Consolidation phase — watch for breakout or breakdown.

📉

Lost 2 stocks this week. Watch for further weakness.

🔄

Re-entry after absence: Happy Forgings Ltd

🚀

2 stocks accelerating — profit growth speeding up: Bharat Forge Ltd, Happy Forgings Ltd

🔄

2 turnarounds: CIE Automotive India Ltd, Uniparts India Ltd

⚠️

4 of 6 stocks trading above fair value — limited margin of safety.

🔥

12-week streak — sustained leadership.

Fundamentals Quality

Based on: Profit Growth, Margins, Cash Flow, Valuations

42
Avg Score
4 Average2 Weak

Only 0% have strong fundamentals — momentum without quality, higher risk.

🤖 AI Research Summary

Castings, Forgings & Fasteners Sector: Earnings Momentum Analysis

Earnings Acceleration Triggers
▲Domestic Demand Recovery & Defense Segment Tailwind
▲Operating Leverage from Capacity Utilization Improvement
▲Exceptional Gains & One-Time Tailwinds Masking Underlying Pressure
Earnings Deceleration Risks
▼Standalone Revenue Stagnation & Export Weakness
▼EBITDA Margin Compression Across the Board
▼Multiple Compression Risk from High Valuations

Castings, Forgings & Fasteners Sector: Earnings Momentum Analysis

Executive Overview

The Castings, Forgings & Fasteners sector is in early recovery phase with 6 of 6 tracked stocks beating Nifty 500 at an average relative strength of +19.79%. However, underlying earnings dynamics reveal mixed signals: strong profit growth (+11-23% for leaders) is being offset by revenue stagnation (-4% to +9%) and margin compression, suggesting that profit momentum is driven by exceptional gains and cost rationalization rather than organic demand strength. Verdict: NEUTRAL near-term, with potential for OVERWEIGHT if margin compression reverses.

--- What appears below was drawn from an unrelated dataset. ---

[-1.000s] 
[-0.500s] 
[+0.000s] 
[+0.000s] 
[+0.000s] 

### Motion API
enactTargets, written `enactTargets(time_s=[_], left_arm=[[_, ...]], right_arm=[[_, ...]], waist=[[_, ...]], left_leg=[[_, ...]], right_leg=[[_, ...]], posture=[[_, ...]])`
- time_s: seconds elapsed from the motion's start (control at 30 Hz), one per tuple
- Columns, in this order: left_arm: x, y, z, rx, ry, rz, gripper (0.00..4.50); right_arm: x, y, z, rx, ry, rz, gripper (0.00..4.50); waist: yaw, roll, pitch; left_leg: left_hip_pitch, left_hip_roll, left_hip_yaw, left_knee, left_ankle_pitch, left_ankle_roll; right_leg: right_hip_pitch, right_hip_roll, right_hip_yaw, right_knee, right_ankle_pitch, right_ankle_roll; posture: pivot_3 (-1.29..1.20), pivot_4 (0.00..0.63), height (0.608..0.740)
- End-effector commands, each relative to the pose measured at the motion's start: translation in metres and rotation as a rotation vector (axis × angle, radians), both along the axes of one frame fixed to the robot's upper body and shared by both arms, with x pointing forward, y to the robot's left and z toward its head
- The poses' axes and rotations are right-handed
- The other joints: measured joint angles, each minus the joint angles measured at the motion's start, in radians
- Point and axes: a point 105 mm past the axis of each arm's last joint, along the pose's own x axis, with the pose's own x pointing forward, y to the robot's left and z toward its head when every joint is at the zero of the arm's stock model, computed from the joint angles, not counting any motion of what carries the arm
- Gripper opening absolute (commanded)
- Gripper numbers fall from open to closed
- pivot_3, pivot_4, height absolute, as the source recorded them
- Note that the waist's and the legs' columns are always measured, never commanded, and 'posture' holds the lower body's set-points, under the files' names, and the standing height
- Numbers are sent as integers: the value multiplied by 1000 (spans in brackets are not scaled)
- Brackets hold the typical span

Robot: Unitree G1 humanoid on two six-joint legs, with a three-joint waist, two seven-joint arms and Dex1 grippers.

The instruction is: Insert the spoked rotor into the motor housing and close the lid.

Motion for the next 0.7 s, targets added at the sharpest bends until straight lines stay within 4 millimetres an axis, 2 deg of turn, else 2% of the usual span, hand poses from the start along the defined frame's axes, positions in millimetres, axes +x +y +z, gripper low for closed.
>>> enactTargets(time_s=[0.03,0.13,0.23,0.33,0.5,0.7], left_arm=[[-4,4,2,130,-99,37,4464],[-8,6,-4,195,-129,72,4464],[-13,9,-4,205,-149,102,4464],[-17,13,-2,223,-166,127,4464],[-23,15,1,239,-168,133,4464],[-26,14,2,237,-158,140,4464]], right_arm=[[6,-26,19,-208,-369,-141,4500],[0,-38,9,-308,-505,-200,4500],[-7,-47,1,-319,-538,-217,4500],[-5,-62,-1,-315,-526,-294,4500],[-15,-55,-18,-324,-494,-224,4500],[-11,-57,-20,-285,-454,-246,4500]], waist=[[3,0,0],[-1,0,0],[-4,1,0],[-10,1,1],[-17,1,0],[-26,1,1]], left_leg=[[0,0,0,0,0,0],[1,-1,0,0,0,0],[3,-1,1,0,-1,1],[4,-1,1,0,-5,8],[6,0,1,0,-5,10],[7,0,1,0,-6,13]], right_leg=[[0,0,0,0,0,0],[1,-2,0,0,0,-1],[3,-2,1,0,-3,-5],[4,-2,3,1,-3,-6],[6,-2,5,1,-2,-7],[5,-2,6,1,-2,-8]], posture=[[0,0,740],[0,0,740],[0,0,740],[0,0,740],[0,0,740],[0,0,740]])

MetricValueTrendAssessment
Stocks Beating Nifty 5006 of 6✓ Expanding100% participation
Average Relative Strength+19.79%✓ PositiveBroad momentum
Sector PAT Growth (sampled)+11.0%✓ PositiveLed by Bharat Forge +23%
Sector Revenue Growth (sampled)+3.2%⚠ WeakReflects export softness
Sector OPM (average)25.6%↓ CompressingDown 70-170 bps YoY

🚀 Sector-Wide Earnings Acceleration Triggers

Trigger 1: Domestic Demand Recovery & Defense Segment Tailwind

What's Happening: Bharat Forge's Q3FY26 consolidated revenue grew +25% YoY driven by robust domestic industrial and defense segments, partially offsetting European commercial vehicle weakness. The sector is benefiting from India's defense spending push and domestic manufacturing recovery post-2024 slowdown.

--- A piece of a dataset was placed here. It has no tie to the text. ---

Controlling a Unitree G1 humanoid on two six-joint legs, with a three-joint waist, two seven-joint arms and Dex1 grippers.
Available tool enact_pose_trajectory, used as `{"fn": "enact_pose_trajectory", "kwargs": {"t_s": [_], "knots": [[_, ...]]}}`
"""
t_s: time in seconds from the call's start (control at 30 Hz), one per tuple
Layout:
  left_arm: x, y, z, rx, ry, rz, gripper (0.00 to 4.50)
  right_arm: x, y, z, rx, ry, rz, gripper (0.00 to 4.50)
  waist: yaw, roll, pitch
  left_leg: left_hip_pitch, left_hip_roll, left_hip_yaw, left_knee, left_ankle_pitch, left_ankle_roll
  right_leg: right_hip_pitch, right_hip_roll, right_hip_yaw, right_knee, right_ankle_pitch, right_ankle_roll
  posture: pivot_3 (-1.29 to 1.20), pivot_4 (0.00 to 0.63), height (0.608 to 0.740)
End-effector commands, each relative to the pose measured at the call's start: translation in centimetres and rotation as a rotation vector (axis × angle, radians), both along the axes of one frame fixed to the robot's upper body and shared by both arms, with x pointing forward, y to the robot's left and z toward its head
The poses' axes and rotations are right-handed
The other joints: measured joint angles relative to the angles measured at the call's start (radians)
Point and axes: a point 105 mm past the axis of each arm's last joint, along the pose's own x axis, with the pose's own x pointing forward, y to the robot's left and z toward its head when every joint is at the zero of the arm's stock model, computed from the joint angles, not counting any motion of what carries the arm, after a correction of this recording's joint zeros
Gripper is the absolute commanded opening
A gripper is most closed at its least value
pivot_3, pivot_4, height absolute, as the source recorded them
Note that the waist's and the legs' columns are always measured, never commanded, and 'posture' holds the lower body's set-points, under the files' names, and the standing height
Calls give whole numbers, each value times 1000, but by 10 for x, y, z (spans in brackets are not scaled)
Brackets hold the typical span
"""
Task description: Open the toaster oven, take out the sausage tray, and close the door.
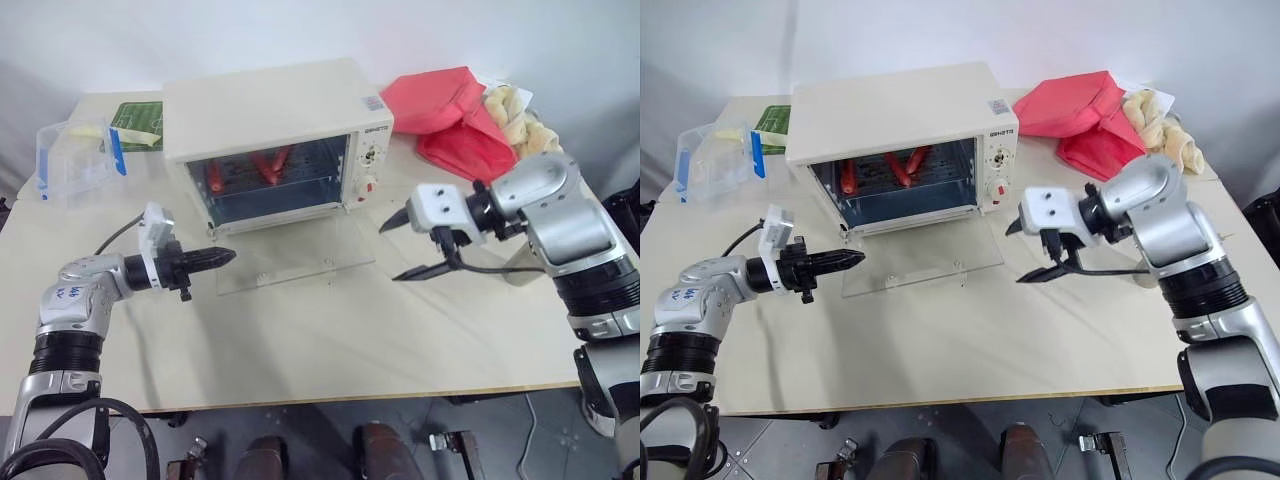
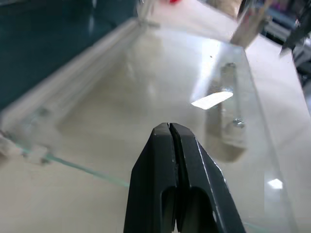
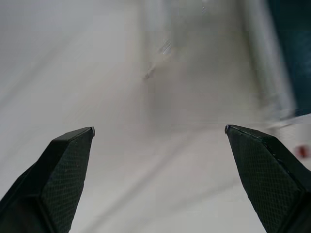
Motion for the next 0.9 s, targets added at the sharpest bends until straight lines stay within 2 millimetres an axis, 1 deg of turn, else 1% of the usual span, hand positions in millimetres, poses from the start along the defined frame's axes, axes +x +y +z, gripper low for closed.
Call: {"fn": "enact_pose_trajectory", "kwargs": {"t_s": [0.03, 0.1, 0.17, 0.23, 0.33, 0.4, 0.47, 0.5, 0.63, 0.67, 0.73, 0.83, 0.9], "knots": [[-5, -1, -4, 86, -18, -37, 19, -7, 27, 28, 166, -67, 72, 4500, 0, 0, 0, 0, 0, 0, 0, 0, 0, 0, 0, 0, 0, 0, 0, 0, 150, 740], [-7, -2, -10, 117, -7, -49, 19, -7, 42, 33, 225, -94, 86, 4500, 0, 0, 0, 0, 0, 0, 1, 0, 0, 0, 0, -1, 1, 0, 0, 0, 150, 740], [-7, -2, -16, 145, -6, -54, 19, -7, 56, 32, 258, -133, 102, 4500, 2, 0, 0, 0, 0, 0, 1, 0, 0, 0, 0, -1, 1, 0, 0, 0, 150, 740], [-8, 0, -21, 191, -21, -56, 19, -4, 69, 27, 273, -169, 97, 4500, 3, 0, 0, 0, 0, 0, 2, 0, 0, 0, -1, -1, 1, 0, 0, 0, 150, 740], [-4, 3, -20, 210, -93, -23, 19, -2, 94, 20, 331, -223, 87, 4500, 3, 0, 0, 0, 0, -1, 2, 0, 0, 0, -1, -1, 2, 0, 0, 0, 150, 740], [-4, 3, -15, 187, -137, 4, 19, -1, 107, 18, 363, -262, 72, 4500, 2, 0, 0, 0, 0, -1, 3, 0, 0, 0, -1, -1, 2, 0, 0, 0, 150, 740], [-5, 2, 1, 117, -252, 66, 19, 6, 125, 11, 373, -379, 39, 4500, -1, 0, 0, 0, 0, -1, 3, 0, 0, 0, -1, -1, 3, 0, 0, 0, 150, 740], [-7, 2, 6, 91, -292, 89, 19, 8, 131, 9, 370, -422, 32, 4500, -5, 0, 0, 0, 0, -1, 3, 0, 0, 0, -1, -1, 3, 0, 0, 0, 150, 740], [-13, 2, 28, -39, -435, 201, 19, 20, 144, -3, 327, -569, -16, 4500, -2, 0, 0, 0, 0, -1, 3, 0, 0, -1, -1, -1, 4, 0, 0, 0, 150, 740], [-17, 3, 32, -85, -462, 250, 19, 25, 152, -7, 307, -618, -41, 4500, -1, 0, 0, 0, 0, -1, 3, 0, 0, -1, -1, -1, 4, 0, 0, 0, 150, 740], [-26, 3, 36, -143, -502, 312, 19, 37, 164, -8, 301, -689, -108, 4500, -3, -1, -1, 0, 0, -1, 4, 0, 0, 0, -1, 0, 4, 0, 0, 0, 150, 740], [-35, 3, 38, -179, -535, 377, 19, 50, 174, -7, 297, -773, -173, 4500, -6, -1, -1, 0, 0, -1, 4, 0, 0, -1, -1, 0, 4, 0, 0, 0, 150, 740], [-40, 3, 40, -203, -550, 426, 19, 56, 180, -8, 264, -811, -193, 4500, -7, -1, -1, 0, 0, -1, 3, 0, 0, -1, -1, 0, 5, 0, 0, 0, 150, 740]]}}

  • •Companies Benefiting: Bharat Forge Ltd (primary beneficiary with +23% PAT growth), CIE Automotive India Ltd (25.16% RS suggests strong domestic exposure)
  • •Sector Impact: Domestic-focused castings and forgings players can achieve +20-25% earnings growth in FY26 vs. +7-12% export-oriented laggards
  • •Timeline: H2 FY26 (Q4 results expected May 2026) should confirm sustained domestic momentum

Trigger 2: Operating Leverage from Capacity Utilization Improvement

What's Happening: Bharat Forge's consolidated net profit surged +28% YoY on only +25% revenue growth, indicating improving asset turnover and operational efficiency. The company's declining net debt (₹3,669 Cr from ₹4,086 Cr YoY) and strong operating cash flow (₹1,796 Cr) signal capacity to invest in higher-margin segments.

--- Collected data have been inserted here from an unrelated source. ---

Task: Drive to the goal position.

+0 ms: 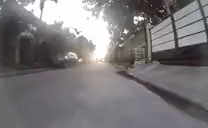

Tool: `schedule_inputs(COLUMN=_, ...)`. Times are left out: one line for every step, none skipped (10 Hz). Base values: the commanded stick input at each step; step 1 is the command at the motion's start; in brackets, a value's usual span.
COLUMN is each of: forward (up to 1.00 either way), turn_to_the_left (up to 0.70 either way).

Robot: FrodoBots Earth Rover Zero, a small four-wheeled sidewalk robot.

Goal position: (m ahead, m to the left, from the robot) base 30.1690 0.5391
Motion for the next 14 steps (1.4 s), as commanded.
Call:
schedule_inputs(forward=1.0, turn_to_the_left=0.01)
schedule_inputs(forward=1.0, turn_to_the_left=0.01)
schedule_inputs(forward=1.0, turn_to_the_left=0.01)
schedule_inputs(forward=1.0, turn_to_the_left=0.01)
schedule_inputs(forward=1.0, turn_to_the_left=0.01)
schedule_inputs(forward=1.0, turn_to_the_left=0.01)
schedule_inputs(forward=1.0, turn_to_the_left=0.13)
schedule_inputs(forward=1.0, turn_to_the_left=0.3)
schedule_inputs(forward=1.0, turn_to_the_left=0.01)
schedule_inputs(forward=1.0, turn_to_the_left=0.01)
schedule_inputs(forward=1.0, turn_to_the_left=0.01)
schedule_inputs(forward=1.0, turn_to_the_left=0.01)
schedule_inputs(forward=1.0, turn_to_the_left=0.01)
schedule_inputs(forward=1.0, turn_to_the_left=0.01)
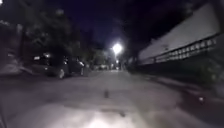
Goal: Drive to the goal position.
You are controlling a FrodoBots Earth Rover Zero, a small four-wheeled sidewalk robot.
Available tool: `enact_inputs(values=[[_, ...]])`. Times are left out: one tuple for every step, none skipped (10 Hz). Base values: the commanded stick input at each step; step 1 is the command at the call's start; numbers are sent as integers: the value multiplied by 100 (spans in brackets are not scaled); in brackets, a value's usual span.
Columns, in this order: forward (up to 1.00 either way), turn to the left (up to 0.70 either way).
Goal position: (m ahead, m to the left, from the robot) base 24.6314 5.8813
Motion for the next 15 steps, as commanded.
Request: enact_inputs(values=[[70, 0], [70, 0], [70, 0], [70, 0], [70, 0], [70, 0], [70, 0], [70, 0], [70, 0], [70, 0], [70, 0], [70, 0], [70, 0], [70, -26], [70, -32]])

  • •Companies Benefiting: Bharat Forge Ltd (consolidated business showing 28% profit growth), Happy Forgings Ltd (highest OPM at 30.68% suggests capacity to leverage)
  • •Sector Impact: As capacity utilization normalizes, sector PAT could outpace revenue growth by 200-400 bps, driving EPS surprises
  • •Timeline: Visible in Q3-Q4 FY26 results; could sustain into FY27 if demand remains stable

Trigger 3: Exceptional Gains & One-Time Tailwinds Masking Underlying Pressure

What's Happening: Bharat Forge's profit before exceptional items fell from ₹4,735 Cr (Q3FY25) to ₹4,403 Cr (Q3FY26), yet net profit grew +28% due to exceptional gains. Standalone profit actually declined -16.7% YoY while consolidated surged, indicating acquisition/divestiture benefits are temporarily supporting earnings.

  • •Companies Benefiting: All 6 stocks showing RS outperformance may be riding exceptional items rather than core operational strength
  • •Sector Impact: Exceptional items are one-time tailwinds—sector PAT growth of +11% may face headwinds once these normalize
  • •Timeline: Sustainability question emerges in H2 FY26-FY27; core operations likely growing only +5-8%

⚠️ Sector-Wide Earnings Deceleration Risks

Risk 1: Standalone Revenue Stagnation & Export Weakness

Trigger: Bharat Forge's standalone revenue was flat at ₹2,084 Cr (Q3FY25: ₹2,096 Cr), driven by European commercial vehicle weakness and softer US exports. Steelcast Ltd saw -4.3% revenue decline YoY. Global commercial vehicle demand remains subdued.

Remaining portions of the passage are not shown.